Understanding where MRI services are offered — and how each setting differs — helps patients choose facilities that match their clinical needs and budget. A teaching hospital may operate a 3.0 Tesla wide-bore scanner suited for advanced neuroimaging, while a freestanding outpatient center half a mile away might run a 1.5T magnet ideal for routine joint studies at one-third the cost. The right location depends on your referring physician's protocol, your insurance network, and any claustrophobia or implant concerns you bring to the appointment.
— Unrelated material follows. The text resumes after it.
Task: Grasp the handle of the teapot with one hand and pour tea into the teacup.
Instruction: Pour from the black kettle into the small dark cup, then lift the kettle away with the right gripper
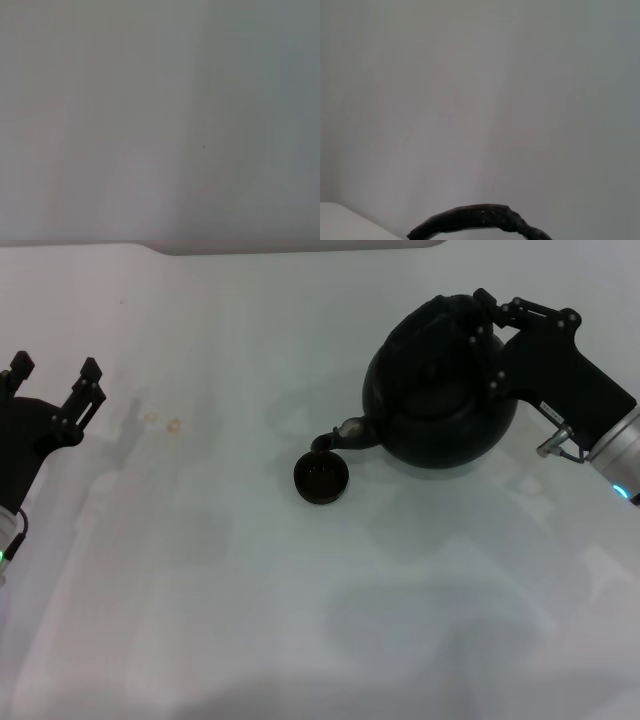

Salt Lake City alone hosts more than two dozen MRI sites, ranging from University of Utah Health's research-grade scanners to RAYUS Radiology and Steward Health Care outpatient suites scattered through the valley. These locations collectively perform tens of thousands of scans yearly, supporting orthopedic surgeons, neurologists, oncologists, and primary care physicians across the Wasatch Front. Similar density exists in metropolitan markets like Phoenix, Denver, Atlanta, and the Tampa Bay region, where competition drives both quality improvements and price transparency among providers.
This guide walks through the major categories of MRI facility locations available in the United States, what distinguishes each setting, how pricing varies, and how to evaluate any location you're considering. We'll cover hospital-based imaging departments, freestanding outpatient centers, mobile MRI units that visit smaller communities on rotating schedules, and the growing network of physician-owned pictures of mri machines embedded within orthopedic and neurology practices. Each model has trade-offs in convenience, cost, and clinical capability.
For patients researching options, the choice often comes down to three practical factors: how quickly an appointment is available, whether your insurance covers the facility in-network, and whether the scanner technology matches the body part and pathology being investigated. A high-resolution shoulder MRI for suspected labral tear, for instance, benefits from a 3T magnet with a dedicated shoulder coil — equipment not universally available at every storefront location. Knowing what to ask before booking saves time and frustration.
Beyond the major metropolitan markets, MRI access has expanded into smaller cities through hospital outreach programs and mobile imaging fleets. Communities of 20,000 to 50,000 residents typically have at least one fixed MRI site, often within a regional medical center, while mobile units serve smaller towns on weekly or monthly schedules. This distribution has narrowed the urban-rural gap considerably, though mri results wait times and scanner options remain more limited outside major metros. Understanding this geography helps set realistic expectations.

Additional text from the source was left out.